这几年,大理的云慢慢低了下来。
不是靠喧嚣,不是靠人挤人。
苍山脚下一阵风过,崖边的映山红就醒了。
满坡的红不刺眼。
红得刚好。
像阿婆熬出的红糖水,温吞,落胃。
你别急着找机位。
站在风里看就好。
花一落,日子就慢下来了。
这里的山不争不抢。
像老院子里的旧藤椅,空着,却总有人坐。
映山红长在石缝边。
不开给打卡的人。
开给路过的牛羊,开给放云的阿叔。
你往林子里探探头。
能听见溪水舔石头。
苔藓绿得发暗。
风穿过松针,沙沙的。
没有大喇叭喊话,没有长队折返。
只有一条踩秃了草的土路。
刚好容得下两个人并排走。
你停下,它也不催。
你拍照,它也不躲。
这里没有要赶的场,只有刚好能喘口气的坡。
高铁坐到大理站。
别急着出站拦车。
站内穿堂风硬,吹得人醒。
你往南出口走,寻K10路慢巴。
票价两块钱,直达感通索道下口。
车窗开着。
云影在柏油路上跑。
自驾走大凤路就行。
路面平,但别跟太近。
弯多坡缓,刹车片容易发烫,油耗有点高。
公交最省心。
不用抢车位,不用听导航瞎指挥。
司机师傅脾气缓。
到站你按铃,他一脚刹稳。
不滴滴喇叭。
你拎着包,慢慢下台阶。
刚好接上山口吹来的第一阵凉气。
清晨,去玉洱路口的摊子喝碗稀豆粉。
豌豆磨得细,姜汁点得透。
配刚出锅的油条。
咬一口,酥皮掉渣。
豆香裹着热气,顺着喉咙滑下去,胃就暖了。
中午,别挤网红街。
拐进北门菜市深处。
找家木门掉漆的小馆。
点一盘水性杨花,烫到半熟就起锅。
咬下去,脆生生的,带着水底的清气。
再上一盘雕梅扣肉。
肉皮颤巍巍的,酸味钻进肥油里。
软,糯,不腻。
本地人吃饭,图个落肚踏实,不摆花架子。
傍晚,往复兴路背面走。
阿姐支着铁炉烤乳扇。
火苗舔着奶皮,滋滋作响。
卷上玫瑰酱,趁热咬。
奶酸混着花香,黏在下唇,有点黏牙。
夜里逛乏了,路边的豌豆糕最妥帖。
浇一勺蜂蜜水。
吃进嘴里,凉丝丝的。
“不用吃得多贵,胃被温热过,人就松了。

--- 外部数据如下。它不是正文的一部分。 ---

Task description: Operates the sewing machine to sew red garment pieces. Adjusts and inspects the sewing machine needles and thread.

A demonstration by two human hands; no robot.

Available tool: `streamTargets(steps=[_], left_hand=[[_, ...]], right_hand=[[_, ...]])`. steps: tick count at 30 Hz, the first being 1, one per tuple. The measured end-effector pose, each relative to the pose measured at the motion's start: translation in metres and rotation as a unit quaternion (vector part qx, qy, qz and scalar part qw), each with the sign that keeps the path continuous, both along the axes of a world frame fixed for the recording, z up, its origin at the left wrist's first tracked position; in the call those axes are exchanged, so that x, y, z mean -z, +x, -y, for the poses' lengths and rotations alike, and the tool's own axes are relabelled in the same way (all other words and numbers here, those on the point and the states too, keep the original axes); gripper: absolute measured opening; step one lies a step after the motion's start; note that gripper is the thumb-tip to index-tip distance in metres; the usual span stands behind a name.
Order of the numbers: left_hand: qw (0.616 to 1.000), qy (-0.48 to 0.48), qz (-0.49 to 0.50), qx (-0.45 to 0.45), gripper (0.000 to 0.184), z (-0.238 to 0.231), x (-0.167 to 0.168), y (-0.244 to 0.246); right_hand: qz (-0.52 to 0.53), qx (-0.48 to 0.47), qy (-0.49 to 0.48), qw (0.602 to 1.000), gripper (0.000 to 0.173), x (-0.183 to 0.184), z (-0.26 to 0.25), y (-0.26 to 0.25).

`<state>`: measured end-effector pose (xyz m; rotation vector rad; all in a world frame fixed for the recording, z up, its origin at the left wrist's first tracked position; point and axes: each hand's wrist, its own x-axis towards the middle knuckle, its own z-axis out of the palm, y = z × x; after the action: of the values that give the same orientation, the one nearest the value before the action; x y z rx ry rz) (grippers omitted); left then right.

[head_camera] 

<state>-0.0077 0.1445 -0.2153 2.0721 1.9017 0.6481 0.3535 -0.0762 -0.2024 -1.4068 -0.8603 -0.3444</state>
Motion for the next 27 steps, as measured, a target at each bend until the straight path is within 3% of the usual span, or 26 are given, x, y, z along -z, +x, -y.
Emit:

”一天的燥气,顺着凉糕就散了。
想听山雨,就住苍山半腰的白族院子。
推窗就是松林,抬头能数星。
木楼梯踩上去吱呀响。
缺点是板墙潮,早起关节有点僵。
被子晒得再干,也沾着泥土味。
想省点钱,古城西门的客栈够用。
青砖灰瓦,床单洗得白。
缺点临后街,清晨收菜车的声音有点碎。
隔音一般,关紧雕花木门能睡个整觉。
带娃去,选才村码头边的农家院。
院子大,能撒欢跑,地砖防滑。
房东会多煮一小锅白粥。
缺点是水网近,傍晚飞虫多。
纱窗得拉严实,别贪凉睡地垫。
别挑刚翻新过的网红民宿。
漆味散得慢,闻着头晕。
老房子有点旧。
但睡得安稳。
丰俭由人,不将就就好。
拍照别等日头高。
光线太硬,花瓣容易发白。
下午四点半最妥帖。
阳光斜切,金边落在花萼上。
蹲低一点,用枯枝做前景。
人退后半步,不挡花。
现在去,刚好赶上头茬花期。
别信七日暴走图。
赶行程,不如在石阶上坐半天。
紫外线毒。
帽子带宽檐的,别只涂防晒乳,汗一冲就淌。
消费记住:别在主街买鲜花饼,油大糖重。
走两条街,进老社区的面包坊。
现烤的掉渣,便宜两成。
带小孩别钻野沟。
雨后土松,容易滑跤。
包里备瓶驱蚊水,山风送爽也送虫。
别买景区门口的干花圈。
脱水快,蔫得彻底。
自己看花就好。
心不赶路,日子就长。
风一吹,心就缓了。
这里没有大热闹。
红花开到荼蘼,落进泥里,也不急。
你走累了,就坐下。
听水,看云,发会儿呆。
不用问明天往哪开。
就挺好。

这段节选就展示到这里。